═════ Material for this task ═════

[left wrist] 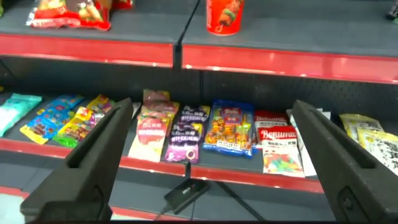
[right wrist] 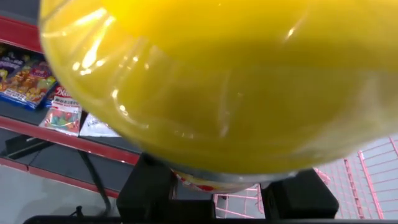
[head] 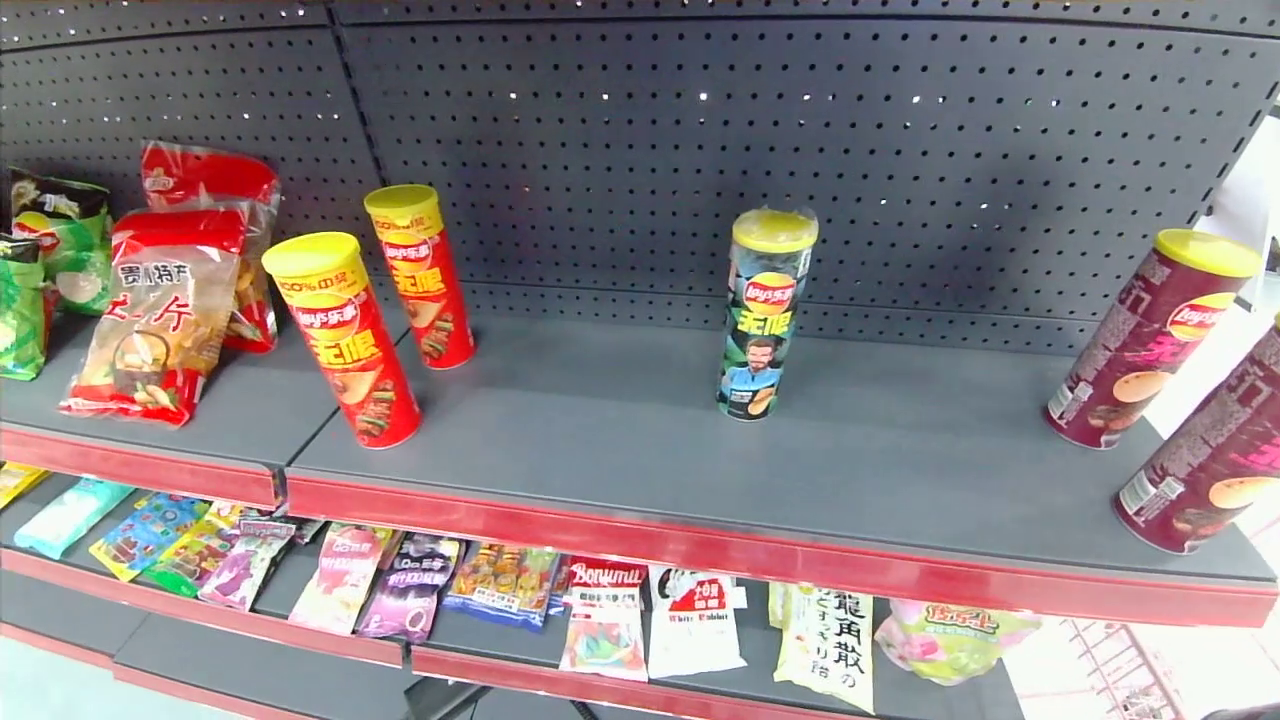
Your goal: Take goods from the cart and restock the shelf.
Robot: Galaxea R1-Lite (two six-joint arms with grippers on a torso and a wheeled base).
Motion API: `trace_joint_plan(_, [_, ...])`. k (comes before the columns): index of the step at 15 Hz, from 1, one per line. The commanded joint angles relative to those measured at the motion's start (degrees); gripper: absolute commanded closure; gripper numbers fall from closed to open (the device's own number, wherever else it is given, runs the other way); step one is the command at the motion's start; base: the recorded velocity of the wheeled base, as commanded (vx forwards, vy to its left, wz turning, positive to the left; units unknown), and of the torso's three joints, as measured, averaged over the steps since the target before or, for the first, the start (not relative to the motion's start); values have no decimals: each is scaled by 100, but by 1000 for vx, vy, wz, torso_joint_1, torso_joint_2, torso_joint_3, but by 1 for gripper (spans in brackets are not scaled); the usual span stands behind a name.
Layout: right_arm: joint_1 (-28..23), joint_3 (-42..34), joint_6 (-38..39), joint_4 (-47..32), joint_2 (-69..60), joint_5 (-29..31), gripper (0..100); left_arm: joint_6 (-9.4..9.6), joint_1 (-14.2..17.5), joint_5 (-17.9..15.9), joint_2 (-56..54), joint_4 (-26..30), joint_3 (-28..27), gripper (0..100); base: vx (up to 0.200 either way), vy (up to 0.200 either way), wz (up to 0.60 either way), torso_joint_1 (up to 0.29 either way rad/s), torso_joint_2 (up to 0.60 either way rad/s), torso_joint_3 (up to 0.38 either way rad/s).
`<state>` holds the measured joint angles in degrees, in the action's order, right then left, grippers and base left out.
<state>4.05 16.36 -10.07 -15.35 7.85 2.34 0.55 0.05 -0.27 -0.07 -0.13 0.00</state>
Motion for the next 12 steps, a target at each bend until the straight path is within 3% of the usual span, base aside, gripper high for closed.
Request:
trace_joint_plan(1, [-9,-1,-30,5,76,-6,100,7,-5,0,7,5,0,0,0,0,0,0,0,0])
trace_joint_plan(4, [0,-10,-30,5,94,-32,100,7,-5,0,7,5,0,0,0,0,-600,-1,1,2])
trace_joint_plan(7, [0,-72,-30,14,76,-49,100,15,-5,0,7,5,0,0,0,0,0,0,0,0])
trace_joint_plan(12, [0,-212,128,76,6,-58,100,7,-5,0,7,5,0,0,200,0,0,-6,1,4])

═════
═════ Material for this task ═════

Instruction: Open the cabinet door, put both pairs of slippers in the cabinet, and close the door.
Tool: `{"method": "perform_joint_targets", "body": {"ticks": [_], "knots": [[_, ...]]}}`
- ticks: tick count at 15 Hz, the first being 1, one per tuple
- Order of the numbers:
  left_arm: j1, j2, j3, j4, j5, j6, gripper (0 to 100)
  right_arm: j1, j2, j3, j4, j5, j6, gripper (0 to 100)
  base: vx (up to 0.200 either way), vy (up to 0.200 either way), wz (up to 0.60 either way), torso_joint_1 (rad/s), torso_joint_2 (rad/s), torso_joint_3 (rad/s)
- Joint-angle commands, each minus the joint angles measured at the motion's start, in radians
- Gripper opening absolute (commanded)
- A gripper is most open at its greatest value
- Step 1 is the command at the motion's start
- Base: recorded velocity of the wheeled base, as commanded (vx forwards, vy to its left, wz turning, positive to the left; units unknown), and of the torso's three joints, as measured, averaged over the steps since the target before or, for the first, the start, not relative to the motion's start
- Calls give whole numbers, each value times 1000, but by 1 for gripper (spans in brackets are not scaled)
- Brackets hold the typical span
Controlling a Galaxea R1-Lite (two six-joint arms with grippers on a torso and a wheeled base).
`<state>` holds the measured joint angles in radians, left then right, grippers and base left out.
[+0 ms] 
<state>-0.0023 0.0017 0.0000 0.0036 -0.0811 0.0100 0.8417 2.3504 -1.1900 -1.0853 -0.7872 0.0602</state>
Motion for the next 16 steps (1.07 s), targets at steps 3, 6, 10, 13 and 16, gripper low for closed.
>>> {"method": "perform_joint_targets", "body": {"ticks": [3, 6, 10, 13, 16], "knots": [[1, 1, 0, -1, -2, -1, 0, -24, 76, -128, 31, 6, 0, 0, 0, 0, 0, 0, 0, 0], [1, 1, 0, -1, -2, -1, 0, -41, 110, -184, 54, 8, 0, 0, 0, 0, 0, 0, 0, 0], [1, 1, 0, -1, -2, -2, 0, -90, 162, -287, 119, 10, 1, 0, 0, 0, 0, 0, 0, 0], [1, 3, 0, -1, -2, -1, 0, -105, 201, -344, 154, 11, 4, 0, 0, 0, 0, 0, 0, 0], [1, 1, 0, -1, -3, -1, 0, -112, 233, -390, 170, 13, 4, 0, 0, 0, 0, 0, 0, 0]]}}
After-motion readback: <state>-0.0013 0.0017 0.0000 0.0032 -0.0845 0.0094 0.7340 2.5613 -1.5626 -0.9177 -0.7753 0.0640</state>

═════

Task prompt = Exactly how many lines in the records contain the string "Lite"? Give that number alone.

Output of the exercise = 2